Work order
Each of the records below must be reproduced exactly.

(Records excerpted from a collection)
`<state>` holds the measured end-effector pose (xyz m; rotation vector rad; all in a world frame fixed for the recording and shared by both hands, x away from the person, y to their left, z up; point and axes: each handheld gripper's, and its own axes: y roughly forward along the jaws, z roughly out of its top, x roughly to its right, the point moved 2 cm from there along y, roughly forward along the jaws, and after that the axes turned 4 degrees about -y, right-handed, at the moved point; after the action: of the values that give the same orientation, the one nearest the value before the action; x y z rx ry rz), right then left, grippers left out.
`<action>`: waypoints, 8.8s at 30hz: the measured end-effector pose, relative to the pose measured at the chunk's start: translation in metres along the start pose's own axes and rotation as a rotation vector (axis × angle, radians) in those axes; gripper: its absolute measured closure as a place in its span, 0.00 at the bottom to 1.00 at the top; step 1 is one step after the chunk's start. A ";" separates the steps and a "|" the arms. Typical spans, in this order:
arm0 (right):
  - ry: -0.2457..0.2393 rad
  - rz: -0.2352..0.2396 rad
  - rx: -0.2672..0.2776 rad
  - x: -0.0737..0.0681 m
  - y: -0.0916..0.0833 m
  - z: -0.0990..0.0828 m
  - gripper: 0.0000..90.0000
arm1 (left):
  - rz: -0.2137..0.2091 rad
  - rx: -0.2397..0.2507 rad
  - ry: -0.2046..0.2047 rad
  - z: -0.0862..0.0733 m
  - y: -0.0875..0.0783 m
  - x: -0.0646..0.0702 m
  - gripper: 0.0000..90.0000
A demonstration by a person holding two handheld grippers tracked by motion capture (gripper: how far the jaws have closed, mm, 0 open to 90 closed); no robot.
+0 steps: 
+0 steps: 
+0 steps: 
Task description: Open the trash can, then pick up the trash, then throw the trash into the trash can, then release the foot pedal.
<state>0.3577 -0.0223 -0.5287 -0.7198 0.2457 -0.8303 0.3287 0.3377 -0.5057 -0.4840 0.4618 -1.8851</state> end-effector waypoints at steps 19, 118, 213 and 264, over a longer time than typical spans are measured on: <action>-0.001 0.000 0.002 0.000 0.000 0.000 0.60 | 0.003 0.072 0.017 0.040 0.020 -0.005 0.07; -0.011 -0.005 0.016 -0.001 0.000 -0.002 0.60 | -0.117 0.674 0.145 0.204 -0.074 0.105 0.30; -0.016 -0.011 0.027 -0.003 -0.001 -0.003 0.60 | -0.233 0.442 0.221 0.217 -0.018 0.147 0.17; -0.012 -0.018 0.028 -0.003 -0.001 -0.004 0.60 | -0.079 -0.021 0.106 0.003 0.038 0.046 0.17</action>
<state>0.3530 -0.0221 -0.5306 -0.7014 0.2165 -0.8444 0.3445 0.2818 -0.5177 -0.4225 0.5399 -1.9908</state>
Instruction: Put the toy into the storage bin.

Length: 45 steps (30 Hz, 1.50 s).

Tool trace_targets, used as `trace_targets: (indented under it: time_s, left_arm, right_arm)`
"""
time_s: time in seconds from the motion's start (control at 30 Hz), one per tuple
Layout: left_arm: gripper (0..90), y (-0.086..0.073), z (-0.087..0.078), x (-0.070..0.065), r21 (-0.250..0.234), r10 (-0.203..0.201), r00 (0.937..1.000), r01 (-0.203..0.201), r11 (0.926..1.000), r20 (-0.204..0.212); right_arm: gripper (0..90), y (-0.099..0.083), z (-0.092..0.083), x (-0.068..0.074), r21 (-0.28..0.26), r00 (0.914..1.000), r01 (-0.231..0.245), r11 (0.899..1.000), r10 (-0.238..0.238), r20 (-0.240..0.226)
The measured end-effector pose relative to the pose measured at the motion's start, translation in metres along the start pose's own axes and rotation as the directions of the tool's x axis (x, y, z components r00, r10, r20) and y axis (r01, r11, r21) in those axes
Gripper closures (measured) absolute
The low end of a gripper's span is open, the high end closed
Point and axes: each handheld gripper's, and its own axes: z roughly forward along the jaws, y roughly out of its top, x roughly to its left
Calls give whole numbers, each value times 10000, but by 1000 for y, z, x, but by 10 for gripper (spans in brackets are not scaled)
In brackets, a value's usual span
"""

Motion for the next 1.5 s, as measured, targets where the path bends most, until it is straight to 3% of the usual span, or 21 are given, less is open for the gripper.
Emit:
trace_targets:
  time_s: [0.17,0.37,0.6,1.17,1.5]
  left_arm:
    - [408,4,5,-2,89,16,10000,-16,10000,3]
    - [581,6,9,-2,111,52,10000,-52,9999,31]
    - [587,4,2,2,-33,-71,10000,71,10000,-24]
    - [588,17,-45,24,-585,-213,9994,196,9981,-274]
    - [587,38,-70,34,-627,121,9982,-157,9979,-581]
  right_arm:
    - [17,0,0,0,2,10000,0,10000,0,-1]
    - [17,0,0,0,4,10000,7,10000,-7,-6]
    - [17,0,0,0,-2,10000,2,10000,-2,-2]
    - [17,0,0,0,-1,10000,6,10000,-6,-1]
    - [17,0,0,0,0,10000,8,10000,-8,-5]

Solved exercise
`<state>` holds the measured end-effector pose (xyz m; rotation vector rad; all in a world frame fixed for the recording and shared by both hands, x away from the person, y to their left, z up; point and axes: each handheld gripper's, and its own axes: y roughly forward along the jaws, z roughly out of its top, x roughly to its right, the point moved 2 cm from there along y, roughly forward along the jaws, and after that the axes turned 4 degrees about -y, right-handed, at the moved point; after the action: of the values that give the same orientation, the one nearest the value before the action; x y z rx ry rz), right then left, grippers left out.
`<action>`: waypoints, 8.8s at 30hz: the measured end-effector pose, relative to the pose measured at the chunk's start: translation in metres along the start pose's own axes and rotation as a rotation vector (axis × angle, radians) in those axes; gripper: its absolute measured closure as a place in its span, 0.00 at the bottom to 1.00 at the top; step 1 is one step after the chunk's start. A ";" separates the steps and a "|" the arms. Typical spans, in this order:
arm0 (right):
  - ry: -0.2457..0.2393 rad
  - rz: -0.2352..0.2396 rad
  - rx: -0.2672..0.2776 rad
  - x: -0.0737..0.0681 m
  - y: -0.0916..0.0833 m
  - z: -0.0990..0.0828 m
  - gripper: 0.0000..90.0000
arm1 (left):
  - rz: -0.2137..0.2091 rad
  - rx: -0.2397..0.2507 rad
  - ry: -0.2046..0.2047 rad
  - z: -0.0862..0.0733 m
  - y: -0.0875..0.0783 m
  - x: -0.0646..0.0702 m
  - gripper: 0.0000..90.0000
A demonstration by a person holding two handheld grippers tracked by motion capture (gripper: how far the jaws have closed, mm, 0 open to 90 closed); no robot.
+0 steps: 
+0 steps: 
+0 steps: 
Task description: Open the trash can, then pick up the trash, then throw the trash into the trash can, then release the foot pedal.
<state>0.3577 -0.0223 -0.5287 -0.7198 0.2457 -0.8303 0.3287 0.3377 -0.5057 -0.4840 0.4618 -1.8851</state> end-effector waypoints at steps 19, 118, 213 and 264, over a longer time than typical spans are measured on: <action>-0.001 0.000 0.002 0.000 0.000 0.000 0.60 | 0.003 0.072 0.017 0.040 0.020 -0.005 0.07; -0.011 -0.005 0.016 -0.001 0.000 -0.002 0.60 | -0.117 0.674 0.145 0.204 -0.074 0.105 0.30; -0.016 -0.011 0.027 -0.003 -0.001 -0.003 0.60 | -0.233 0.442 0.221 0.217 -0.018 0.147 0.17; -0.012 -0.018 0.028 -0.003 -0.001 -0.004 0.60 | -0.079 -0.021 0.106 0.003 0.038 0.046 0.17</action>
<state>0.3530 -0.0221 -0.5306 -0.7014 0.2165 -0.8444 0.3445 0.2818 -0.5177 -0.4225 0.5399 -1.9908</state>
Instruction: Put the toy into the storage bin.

Length: 45 steps (30 Hz, 1.50 s).

Tool trace_targets, used as `trace_targets: (indented under it: time_s, left_arm, right_arm)`
"""
time_s: time in seconds from the motion's start (control at 30 Hz), one per tuple
Layout: left_arm: gripper (0..90), y (-0.086..0.073), z (-0.087..0.078), x (-0.070..0.065), r21 (-0.250..0.234), r10 (-0.203..0.201), r00 (0.937..1.000), r01 (-0.203..0.201), r11 (0.926..1.000), r20 (-0.204..0.212); right_arm: gripper (0..90), y (-0.099..0.083), z (-0.092..0.083), x (-0.068..0.074), r21 (-0.28..0.26), r00 (0.914..1.000), r01 (-0.231..0.245), r11 (0.899..1.000), r10 (-0.238..0.238), r20 (-0.240..0.226)
The measured end-effector pose relative to the pose measured at the motion's start, translation in metres along the start pose's own axes and rotation as the directions of the tool's x axis (x, y, z components r00, r10, r20) and y axis (r01, r11, r21) in those axes
Gripper closures (measured) absolute
The low end of a gripper's span is open, the high end closed
Point and axes: each handheld gripper's, and its own axes: z roughly forward along the jaws, y roughly out of its top, x roughly to its left
Calls give whole numbers, each value times 10000, but by 1000 for y, z, x, but by 10 for gripper (spans in brackets are not scaled)
In brackets, a value's usual span
"""

Motion for the next 1.5 s, as measured, targets where the path bends most, until it is straight to 3% of the usual span, or 21 are given, less is open for the gripper.
Emit:
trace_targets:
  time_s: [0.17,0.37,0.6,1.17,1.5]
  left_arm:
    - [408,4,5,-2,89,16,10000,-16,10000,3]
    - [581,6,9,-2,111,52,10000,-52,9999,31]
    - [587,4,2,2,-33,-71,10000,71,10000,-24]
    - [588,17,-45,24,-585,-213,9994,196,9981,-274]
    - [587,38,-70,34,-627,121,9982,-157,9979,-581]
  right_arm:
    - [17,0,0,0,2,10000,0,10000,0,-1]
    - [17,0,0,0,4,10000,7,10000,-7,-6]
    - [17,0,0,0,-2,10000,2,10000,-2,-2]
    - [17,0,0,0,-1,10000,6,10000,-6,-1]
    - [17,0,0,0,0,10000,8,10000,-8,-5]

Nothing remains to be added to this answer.